Voici le premier texte d’une série qui a vocation à faire le lien entre différentes luttes révolutionnaires, à partir d’un personnage : Cléone.
Extrait :
En France, le président ni ses ministres ne pouvaient plus visiter un recoin du pays sans que le village soit colonisé par les forces de l’ordre et ses habitants confinés chez eux. Les flics en venaient à crever des ballons d’anniversaire au prétexte qu’ils étaient jaunes.

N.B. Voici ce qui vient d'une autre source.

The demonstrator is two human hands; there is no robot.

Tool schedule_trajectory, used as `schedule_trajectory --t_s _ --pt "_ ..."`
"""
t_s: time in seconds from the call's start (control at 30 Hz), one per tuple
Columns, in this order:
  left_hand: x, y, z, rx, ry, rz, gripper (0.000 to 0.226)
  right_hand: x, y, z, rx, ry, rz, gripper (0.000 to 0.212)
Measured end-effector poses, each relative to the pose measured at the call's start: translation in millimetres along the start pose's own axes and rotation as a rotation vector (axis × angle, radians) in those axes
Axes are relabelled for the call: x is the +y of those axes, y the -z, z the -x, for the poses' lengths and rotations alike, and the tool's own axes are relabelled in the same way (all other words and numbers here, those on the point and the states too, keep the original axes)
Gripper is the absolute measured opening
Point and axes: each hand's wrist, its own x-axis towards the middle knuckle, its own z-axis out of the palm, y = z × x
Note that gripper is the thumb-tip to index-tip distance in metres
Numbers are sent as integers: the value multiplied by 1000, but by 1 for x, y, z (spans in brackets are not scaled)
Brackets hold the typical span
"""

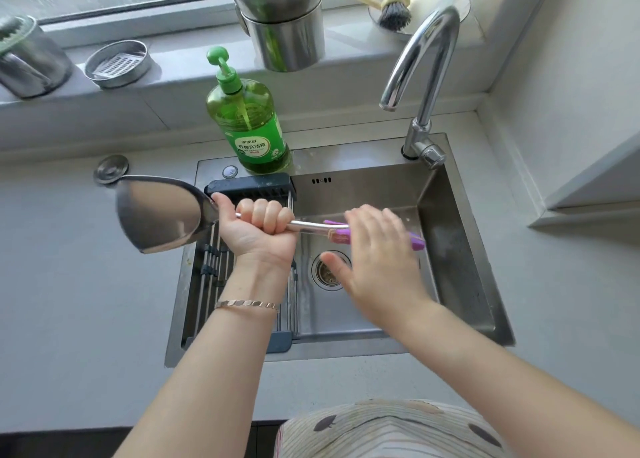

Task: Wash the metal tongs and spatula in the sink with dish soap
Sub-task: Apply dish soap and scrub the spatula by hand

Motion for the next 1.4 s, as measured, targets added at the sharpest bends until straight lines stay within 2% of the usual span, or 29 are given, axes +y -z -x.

Quand on lance sur ses enfants, les chiens, les grenades ; quand on les tire au LBD, qu’on les agenouille mains derrière la tête, qu’on envoie sur ses gosses ses milices de BACqueux… c’est qu’on a perdu son sang froid, sa dignité, qu’on se fait dessus.
Nous le savions, il était indispensable et possible de vivre autrement. Chacune devait entreprendre sa traversée, chacun devait se départir de l’assignation à se zombifier. L’intelligence collective produisit concrètement un paysage des plus désirables.
L’autonomie fut le principe actif d’une reconnexion vitale avec le réel. Ce fut long, compliqué, mais pas à pas, rue par rue, bloc après bloc… à base d’émeutes, de cantines populaires, d’occupations, de grèves sauvages, de ZAD, de collectifs de quartier, de sabotages… nous sommes parvenus à libérer tous les corps.
Plus personne n’avait a craindre d’apparaître dans sa singularité, autant de races et de sexualités possibles que d’individus. C’est la multiplicité des conditions d’existences qui permit d’amortir le choc de la catastrophe écologique et d’en finir avec la nécropolitique des oppresseurs. La substitution d’un monde gouverné par le manque au profit d’un monde de désirs a sauvé les vivants. Forts de la solidarité de toutes nos luttes dans le monde, un nouveau continent d’auto-défense émergeait. Seule comptait la puissance historique de nos luttes, notre puissance d’agir retrouvée, notre rage.
Je suis Cléone et c’est depuis le turfu que je vous parle — à force de cavales, de cavales et de révolutions, je suis allée loin… — je vous parle, depuis bien après ce 2022 qui n’a jamais eu lieu. Depuis là je vais vous raconter comment nous avons gagné.